#### [WHAT THE TASK REQUIRES]
Determine how many lines of the entries contain "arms". Reply with that number alone.

======== INFORMATION SUPPLIED

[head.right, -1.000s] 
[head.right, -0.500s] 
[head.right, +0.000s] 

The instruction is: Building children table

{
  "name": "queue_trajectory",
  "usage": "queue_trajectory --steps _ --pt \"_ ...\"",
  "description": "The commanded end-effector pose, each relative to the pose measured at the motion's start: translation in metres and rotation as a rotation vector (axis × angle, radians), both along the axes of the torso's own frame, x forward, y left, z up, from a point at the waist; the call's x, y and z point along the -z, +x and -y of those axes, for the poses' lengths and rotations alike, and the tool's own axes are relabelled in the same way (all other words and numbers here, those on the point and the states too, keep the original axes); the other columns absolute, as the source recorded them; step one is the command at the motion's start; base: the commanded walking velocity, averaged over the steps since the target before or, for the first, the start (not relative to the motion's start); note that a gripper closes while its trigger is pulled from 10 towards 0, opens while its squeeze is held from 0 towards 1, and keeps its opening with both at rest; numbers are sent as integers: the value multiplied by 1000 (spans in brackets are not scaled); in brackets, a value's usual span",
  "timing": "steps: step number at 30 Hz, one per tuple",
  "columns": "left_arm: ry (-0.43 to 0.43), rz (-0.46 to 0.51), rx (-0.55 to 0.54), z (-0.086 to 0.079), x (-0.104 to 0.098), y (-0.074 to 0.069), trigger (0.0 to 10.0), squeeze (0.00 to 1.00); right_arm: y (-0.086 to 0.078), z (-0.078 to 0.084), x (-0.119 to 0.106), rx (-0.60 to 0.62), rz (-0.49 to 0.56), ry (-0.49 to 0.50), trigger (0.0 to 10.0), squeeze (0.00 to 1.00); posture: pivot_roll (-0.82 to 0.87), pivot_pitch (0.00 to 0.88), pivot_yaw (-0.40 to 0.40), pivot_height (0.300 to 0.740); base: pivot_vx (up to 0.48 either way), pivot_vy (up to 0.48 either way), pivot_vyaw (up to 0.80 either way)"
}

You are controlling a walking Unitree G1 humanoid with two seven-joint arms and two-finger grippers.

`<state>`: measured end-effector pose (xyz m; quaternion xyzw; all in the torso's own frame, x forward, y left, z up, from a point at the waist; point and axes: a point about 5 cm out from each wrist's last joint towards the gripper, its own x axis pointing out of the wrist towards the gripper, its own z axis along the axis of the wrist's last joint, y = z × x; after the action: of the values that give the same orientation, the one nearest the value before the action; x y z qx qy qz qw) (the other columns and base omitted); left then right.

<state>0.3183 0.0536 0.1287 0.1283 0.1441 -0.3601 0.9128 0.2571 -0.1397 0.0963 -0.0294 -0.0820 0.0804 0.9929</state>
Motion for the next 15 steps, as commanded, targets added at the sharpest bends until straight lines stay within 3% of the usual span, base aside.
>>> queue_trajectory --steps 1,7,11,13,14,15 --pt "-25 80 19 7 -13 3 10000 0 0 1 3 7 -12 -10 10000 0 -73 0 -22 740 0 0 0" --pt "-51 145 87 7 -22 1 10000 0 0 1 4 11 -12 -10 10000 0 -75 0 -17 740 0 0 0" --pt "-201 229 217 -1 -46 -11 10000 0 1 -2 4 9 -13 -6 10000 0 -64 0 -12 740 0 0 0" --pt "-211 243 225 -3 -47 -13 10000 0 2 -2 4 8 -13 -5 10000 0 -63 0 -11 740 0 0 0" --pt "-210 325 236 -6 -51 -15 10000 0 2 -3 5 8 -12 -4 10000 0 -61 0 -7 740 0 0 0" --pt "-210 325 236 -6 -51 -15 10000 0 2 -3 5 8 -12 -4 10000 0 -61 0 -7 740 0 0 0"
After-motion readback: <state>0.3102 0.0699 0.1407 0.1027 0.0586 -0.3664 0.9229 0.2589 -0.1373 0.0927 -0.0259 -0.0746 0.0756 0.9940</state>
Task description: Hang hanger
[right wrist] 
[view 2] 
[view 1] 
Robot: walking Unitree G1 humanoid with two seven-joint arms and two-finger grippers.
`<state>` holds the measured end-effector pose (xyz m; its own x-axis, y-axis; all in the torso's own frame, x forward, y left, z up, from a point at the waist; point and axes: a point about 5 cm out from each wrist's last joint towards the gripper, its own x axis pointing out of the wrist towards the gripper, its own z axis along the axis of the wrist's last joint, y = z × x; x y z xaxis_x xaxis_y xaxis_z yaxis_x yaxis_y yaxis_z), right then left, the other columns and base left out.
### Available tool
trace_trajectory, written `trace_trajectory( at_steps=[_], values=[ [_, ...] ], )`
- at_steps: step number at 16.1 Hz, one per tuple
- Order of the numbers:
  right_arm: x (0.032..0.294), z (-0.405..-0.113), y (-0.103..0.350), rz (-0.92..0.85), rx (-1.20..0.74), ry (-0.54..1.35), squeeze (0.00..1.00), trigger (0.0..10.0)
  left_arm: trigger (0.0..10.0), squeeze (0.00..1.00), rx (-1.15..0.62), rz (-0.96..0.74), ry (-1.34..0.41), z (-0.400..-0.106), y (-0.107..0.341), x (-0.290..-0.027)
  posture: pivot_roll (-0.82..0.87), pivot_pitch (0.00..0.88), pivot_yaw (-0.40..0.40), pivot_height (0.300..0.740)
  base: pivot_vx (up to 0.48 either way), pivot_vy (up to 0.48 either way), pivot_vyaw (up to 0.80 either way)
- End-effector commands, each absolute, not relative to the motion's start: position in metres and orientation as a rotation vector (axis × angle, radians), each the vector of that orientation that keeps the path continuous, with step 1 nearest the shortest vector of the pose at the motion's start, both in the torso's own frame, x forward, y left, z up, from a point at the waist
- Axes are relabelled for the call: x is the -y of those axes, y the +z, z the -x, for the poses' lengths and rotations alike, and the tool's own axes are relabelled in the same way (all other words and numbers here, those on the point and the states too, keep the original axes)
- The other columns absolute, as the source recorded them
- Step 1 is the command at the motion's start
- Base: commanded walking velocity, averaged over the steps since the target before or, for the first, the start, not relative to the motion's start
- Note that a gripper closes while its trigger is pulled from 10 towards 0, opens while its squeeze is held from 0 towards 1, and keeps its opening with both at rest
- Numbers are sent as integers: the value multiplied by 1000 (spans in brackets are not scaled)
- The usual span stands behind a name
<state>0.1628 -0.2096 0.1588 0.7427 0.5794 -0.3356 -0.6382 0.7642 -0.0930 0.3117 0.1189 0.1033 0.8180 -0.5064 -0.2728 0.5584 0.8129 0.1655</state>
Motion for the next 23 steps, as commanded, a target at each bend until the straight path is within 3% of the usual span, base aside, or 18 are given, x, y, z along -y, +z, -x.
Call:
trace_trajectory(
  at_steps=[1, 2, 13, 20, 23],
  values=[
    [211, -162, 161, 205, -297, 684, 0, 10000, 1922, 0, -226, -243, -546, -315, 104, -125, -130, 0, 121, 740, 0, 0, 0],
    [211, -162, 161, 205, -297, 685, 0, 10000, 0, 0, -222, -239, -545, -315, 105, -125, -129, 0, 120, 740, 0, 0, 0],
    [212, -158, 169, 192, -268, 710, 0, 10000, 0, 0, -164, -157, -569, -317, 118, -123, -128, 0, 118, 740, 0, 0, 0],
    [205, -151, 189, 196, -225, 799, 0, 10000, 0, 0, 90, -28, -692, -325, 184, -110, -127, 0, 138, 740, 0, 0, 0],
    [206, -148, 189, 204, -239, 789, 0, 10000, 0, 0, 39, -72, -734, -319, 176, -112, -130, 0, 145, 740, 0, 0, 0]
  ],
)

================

#### [ANSWER SECTION]
2